ASSIGNMENT
Pull out each line of the data that includes the word "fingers".

── AVAILABLE DATA ──

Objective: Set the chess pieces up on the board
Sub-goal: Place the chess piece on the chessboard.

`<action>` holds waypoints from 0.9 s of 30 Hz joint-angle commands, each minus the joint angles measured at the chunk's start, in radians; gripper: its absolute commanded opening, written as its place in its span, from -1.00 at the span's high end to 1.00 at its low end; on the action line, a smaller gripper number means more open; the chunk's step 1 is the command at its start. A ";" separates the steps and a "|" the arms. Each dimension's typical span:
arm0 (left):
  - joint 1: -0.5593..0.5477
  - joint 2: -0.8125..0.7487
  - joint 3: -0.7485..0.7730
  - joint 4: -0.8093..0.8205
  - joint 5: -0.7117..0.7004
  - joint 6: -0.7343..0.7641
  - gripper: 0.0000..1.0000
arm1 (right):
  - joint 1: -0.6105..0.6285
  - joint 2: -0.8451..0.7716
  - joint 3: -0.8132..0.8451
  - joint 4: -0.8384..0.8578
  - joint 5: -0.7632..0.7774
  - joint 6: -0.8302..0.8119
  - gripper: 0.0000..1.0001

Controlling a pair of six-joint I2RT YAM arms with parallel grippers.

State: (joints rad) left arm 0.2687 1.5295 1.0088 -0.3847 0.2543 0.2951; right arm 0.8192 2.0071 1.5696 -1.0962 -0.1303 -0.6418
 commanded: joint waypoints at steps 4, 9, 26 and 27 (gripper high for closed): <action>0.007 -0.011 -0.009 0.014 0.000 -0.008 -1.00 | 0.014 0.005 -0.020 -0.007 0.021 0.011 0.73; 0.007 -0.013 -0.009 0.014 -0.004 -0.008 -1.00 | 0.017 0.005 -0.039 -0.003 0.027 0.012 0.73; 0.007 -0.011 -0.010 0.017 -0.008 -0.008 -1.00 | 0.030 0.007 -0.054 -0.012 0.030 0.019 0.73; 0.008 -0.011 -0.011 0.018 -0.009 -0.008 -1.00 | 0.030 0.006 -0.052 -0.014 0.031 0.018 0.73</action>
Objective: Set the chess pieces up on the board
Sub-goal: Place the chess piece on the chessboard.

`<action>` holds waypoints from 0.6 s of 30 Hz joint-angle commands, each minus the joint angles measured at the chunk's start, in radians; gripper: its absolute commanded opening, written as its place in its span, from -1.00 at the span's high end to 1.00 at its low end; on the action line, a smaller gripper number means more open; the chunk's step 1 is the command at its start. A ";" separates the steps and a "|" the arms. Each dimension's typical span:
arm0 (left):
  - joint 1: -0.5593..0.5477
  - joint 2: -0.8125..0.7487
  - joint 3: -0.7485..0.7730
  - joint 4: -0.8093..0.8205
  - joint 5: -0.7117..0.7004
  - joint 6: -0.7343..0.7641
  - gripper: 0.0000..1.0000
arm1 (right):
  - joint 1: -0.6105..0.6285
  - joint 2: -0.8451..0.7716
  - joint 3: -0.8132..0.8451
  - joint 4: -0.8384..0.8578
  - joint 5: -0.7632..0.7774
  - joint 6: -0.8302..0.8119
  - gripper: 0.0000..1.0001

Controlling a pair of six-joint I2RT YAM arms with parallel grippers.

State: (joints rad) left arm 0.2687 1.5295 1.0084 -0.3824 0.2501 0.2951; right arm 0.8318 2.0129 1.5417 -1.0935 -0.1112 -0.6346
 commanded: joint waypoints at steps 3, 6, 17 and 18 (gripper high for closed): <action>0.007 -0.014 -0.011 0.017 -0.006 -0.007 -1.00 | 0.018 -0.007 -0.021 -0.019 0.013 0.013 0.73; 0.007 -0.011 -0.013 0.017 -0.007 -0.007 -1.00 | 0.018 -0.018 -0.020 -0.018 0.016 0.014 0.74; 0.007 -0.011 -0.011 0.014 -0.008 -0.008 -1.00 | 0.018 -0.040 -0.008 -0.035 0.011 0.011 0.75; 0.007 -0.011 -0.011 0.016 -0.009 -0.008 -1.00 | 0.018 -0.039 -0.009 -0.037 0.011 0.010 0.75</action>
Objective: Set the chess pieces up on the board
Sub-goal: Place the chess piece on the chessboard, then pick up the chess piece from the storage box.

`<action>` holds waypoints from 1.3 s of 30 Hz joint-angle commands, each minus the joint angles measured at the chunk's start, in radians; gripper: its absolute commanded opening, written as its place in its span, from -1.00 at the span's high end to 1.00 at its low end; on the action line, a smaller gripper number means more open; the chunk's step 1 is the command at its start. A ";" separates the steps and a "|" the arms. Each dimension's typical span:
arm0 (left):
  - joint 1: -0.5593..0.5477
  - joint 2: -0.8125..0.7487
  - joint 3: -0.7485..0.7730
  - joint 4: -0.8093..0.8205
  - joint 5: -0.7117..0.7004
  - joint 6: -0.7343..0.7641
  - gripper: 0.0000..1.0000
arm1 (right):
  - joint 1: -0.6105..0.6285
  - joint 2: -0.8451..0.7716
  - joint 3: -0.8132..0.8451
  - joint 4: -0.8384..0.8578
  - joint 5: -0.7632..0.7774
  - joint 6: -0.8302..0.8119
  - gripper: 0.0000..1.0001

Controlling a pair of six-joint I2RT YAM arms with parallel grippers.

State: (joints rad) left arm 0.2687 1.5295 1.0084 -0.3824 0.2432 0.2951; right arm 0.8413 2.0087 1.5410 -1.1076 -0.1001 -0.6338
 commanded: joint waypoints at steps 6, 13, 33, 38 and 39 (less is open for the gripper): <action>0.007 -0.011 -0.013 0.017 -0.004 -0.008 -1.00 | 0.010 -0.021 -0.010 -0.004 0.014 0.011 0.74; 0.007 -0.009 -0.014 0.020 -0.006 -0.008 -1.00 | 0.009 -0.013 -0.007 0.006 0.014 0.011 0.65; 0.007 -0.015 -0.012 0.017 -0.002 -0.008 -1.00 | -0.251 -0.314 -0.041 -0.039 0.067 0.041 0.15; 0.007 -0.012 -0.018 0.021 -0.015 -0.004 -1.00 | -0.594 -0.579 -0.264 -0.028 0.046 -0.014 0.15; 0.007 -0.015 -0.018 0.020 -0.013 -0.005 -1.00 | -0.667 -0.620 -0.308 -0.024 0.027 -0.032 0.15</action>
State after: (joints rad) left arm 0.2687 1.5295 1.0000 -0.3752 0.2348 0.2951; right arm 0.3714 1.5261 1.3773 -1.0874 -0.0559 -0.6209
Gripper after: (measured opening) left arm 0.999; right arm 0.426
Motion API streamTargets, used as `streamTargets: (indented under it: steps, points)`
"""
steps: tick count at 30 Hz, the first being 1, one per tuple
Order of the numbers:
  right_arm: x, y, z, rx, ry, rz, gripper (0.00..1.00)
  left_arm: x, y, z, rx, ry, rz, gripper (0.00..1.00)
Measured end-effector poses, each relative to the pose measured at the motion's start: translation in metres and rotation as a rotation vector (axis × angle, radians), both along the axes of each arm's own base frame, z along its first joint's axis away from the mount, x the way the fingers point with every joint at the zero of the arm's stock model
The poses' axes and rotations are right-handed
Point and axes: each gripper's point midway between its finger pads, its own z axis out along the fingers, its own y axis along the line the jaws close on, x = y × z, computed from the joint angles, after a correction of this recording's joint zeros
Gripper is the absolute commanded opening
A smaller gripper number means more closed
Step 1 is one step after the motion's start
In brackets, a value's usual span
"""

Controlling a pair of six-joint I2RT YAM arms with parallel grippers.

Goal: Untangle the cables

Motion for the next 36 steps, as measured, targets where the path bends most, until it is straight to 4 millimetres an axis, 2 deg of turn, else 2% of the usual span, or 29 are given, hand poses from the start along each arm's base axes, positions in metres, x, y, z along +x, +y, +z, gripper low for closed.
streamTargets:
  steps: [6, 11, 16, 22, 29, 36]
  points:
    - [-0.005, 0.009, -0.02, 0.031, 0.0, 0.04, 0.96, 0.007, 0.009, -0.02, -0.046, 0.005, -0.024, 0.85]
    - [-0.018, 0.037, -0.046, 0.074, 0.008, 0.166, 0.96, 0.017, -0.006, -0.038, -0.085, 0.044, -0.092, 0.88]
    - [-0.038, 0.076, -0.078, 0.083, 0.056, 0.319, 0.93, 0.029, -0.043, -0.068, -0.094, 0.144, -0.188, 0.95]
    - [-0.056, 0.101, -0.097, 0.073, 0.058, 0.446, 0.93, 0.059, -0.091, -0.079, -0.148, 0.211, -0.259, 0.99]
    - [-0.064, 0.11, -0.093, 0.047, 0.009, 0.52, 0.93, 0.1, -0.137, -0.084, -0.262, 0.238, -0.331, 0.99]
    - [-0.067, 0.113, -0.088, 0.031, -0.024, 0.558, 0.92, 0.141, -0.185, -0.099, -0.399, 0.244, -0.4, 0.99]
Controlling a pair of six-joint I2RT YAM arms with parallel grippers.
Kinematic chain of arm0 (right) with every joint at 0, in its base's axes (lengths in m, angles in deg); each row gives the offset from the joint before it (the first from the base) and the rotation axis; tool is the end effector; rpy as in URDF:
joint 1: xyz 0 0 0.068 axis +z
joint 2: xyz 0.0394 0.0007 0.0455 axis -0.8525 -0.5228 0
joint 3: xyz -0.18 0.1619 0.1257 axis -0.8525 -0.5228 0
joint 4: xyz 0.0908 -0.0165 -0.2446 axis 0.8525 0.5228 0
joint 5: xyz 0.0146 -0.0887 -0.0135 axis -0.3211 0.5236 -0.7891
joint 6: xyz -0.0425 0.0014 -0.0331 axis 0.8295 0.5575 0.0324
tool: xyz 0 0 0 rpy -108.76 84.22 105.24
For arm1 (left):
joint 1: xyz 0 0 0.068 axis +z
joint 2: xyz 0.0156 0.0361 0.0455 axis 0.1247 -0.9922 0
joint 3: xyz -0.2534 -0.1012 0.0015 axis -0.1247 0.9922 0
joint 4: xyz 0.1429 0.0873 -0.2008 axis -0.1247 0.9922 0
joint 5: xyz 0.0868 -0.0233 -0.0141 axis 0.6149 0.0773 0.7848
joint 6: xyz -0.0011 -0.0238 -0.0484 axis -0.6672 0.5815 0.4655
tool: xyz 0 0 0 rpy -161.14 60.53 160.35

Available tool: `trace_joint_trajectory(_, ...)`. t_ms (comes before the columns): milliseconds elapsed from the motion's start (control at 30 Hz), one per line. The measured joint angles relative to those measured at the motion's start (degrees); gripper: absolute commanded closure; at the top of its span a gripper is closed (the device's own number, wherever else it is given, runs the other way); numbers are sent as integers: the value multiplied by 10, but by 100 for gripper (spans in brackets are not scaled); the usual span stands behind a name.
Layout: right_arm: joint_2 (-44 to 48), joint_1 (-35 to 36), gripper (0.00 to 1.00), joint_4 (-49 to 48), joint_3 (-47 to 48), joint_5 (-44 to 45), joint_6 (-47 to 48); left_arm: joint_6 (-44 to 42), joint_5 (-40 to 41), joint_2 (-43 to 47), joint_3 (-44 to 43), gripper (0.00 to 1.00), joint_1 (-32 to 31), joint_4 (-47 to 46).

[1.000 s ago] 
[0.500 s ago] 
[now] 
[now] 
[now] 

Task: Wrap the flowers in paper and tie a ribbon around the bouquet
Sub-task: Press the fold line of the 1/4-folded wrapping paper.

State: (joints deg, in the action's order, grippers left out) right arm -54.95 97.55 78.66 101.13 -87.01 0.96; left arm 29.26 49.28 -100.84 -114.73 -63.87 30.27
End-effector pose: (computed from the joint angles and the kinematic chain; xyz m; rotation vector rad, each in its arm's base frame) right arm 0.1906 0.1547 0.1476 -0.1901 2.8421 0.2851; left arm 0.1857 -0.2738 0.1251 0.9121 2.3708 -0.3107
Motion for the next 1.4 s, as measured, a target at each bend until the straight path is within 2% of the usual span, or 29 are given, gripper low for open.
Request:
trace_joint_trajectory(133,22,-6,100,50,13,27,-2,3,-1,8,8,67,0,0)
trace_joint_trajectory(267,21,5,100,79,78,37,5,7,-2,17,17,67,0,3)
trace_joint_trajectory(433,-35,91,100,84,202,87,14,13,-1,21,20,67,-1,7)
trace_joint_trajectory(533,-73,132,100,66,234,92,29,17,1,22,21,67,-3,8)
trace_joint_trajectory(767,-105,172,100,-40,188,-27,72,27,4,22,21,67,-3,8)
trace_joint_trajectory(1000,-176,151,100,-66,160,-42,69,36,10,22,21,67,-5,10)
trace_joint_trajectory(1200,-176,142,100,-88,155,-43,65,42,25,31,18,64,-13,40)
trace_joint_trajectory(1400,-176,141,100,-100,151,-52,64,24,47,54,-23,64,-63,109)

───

TASK RESPONSE
Measured end-effector poses, each relative to the pose measured at the motion's start: translation in metres and rotation as a rotation vector (axis × angle, radians), both along the axes of each arm's own base frame, z along its first joint's axis away from the mount, x the way the fingers point with every joint at the zero of the arm's stock model
Point and axes: each gripper's point midway between its finger pads, its own z axis out along the fingers, its own y axis along the line the jaws close on, x = y × z, computed from the joint angles, after a correction of this recording's joint zeros

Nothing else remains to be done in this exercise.